Problem details -
Write out every entry below word for word, leaving nothing out.

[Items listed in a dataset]
────

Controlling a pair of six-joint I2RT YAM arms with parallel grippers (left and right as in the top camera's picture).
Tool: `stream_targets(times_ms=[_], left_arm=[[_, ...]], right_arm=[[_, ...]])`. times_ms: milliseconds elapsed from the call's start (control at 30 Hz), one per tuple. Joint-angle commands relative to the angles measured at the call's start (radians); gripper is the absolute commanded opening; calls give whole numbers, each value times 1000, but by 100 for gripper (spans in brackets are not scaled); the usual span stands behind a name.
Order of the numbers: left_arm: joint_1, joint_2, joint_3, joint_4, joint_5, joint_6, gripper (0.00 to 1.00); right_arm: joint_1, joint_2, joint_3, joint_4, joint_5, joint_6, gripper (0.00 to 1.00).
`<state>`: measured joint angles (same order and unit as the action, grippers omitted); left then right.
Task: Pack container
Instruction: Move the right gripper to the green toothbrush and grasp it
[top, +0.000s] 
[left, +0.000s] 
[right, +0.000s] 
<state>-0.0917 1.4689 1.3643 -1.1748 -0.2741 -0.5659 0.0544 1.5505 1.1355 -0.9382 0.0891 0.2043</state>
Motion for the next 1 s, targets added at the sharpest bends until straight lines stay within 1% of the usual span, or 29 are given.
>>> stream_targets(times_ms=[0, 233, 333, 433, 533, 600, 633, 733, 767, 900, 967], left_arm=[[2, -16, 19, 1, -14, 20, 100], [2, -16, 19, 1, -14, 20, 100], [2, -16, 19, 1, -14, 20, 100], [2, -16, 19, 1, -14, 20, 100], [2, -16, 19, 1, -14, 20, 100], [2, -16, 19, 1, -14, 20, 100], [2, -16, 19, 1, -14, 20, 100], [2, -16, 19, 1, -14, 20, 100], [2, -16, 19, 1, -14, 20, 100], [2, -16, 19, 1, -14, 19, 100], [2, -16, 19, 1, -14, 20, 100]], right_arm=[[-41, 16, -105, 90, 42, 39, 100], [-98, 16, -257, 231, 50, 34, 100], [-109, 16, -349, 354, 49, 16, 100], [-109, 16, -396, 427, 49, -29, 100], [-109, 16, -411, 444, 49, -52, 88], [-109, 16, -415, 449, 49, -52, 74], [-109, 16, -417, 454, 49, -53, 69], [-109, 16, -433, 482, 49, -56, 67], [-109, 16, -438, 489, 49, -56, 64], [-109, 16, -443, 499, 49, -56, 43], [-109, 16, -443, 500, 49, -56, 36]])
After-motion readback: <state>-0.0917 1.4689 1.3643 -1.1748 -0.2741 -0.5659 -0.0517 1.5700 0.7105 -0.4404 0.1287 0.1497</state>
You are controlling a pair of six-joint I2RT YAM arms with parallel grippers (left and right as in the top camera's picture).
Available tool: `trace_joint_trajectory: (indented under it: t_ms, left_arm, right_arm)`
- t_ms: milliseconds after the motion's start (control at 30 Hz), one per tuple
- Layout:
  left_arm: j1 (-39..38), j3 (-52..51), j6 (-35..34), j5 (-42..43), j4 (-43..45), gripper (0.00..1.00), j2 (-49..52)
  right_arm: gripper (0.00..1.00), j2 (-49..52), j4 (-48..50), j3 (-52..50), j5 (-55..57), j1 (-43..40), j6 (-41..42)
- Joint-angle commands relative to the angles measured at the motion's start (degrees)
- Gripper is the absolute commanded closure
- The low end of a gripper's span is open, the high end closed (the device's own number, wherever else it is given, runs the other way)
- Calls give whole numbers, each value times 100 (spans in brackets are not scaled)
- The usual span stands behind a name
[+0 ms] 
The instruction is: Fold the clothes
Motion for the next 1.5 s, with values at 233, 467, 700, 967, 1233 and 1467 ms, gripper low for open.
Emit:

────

Finished task -
Controlling a pair of six-joint I2RT YAM arms with parallel grippers (left and right as in the top camera's picture).
Tool: `stream_targets(times_ms=[_], left_arm=[[_, ...]], right_arm=[[_, ...]])`. times_ms: milliseconds elapsed from the call's start (control at 30 Hz), one per tuple. Joint-angle commands relative to the angles measured at the call's start (radians); gripper is the absolute commanded opening; calls give whole numbers, each value times 1000, but by 100 for gripper (spans in brackets are not scaled); the usual span stands behind a name.
Order of the numbers: left_arm: joint_1, joint_2, joint_3, joint_4, joint_5, joint_6, gripper (0.00 to 1.00); right_arm: joint_1, joint_2, joint_3, joint_4, joint_5, joint_6, gripper (0.00 to 1.00).
`<state>`: measured joint angles (same order and unit as the action, grippers omitted); left then right.
Task: Pack container
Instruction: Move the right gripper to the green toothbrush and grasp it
[top, +0.000s] 
[left, +0.000s] 
[right, +0.000s] 
<state>-0.0917 1.4689 1.3643 -1.1748 -0.2741 -0.5659 0.0544 1.5505 1.1355 -0.9382 0.0891 0.2043</state>
Motion for the next 1 s, targets added at the sharpest bends until straight lines stay within 1% of the usual span, or 29 are given.
>>> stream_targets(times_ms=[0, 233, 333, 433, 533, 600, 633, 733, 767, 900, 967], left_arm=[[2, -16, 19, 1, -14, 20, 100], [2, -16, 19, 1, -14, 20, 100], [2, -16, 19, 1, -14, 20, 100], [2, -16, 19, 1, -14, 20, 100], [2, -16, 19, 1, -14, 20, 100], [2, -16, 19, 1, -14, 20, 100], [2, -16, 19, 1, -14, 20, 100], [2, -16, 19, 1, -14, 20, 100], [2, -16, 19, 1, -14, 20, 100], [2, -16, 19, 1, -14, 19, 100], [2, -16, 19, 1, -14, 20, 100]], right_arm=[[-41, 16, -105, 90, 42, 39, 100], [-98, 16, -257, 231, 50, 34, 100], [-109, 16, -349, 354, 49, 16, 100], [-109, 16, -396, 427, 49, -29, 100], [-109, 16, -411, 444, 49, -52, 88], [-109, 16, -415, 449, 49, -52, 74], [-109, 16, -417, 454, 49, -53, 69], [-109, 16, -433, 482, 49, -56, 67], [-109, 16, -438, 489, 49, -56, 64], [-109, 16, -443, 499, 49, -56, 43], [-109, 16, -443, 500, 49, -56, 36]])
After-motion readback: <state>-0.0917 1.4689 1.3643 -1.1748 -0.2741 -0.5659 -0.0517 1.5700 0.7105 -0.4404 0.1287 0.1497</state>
You are controlling a pair of six-joint I2RT YAM arms with parallel grippers (left and right as in the top camera's picture).
Available tool: `trace_joint_trajectory: (indented under it: t_ms, left_arm, right_arm)`
- t_ms: milliseconds after the motion's start (control at 30 Hz), one per tuple
- Layout:
  left_arm: j1 (-39..38), j3 (-52..51), j6 (-35..34), j5 (-42..43), j4 (-43..45), gripper (0.00..1.00), j2 (-49..52)
  right_arm: gripper (0.00..1.00), j2 (-49..52), j4 (-48..50), j3 (-52..50), j5 (-55..57), j1 (-43..40), j6 (-41..42)
- Joint-angle commands relative to the angles measured at the motion's start (degrees)
- Gripper is the absolute commanded closure
- The low end of a gripper's span is open, the high end closed (the device's own number, wherever else it is given, runs the other way)
- Calls give whole numbers, each value times 100 (spans in brackets are not scaled)
- The usual span stands behind a name
[+0 ms] 
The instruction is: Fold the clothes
Motion for the next 1.5 s, with values at 233, 467, 700, 967, 1233 and 1467 ms, gripper low for open.
Emit:

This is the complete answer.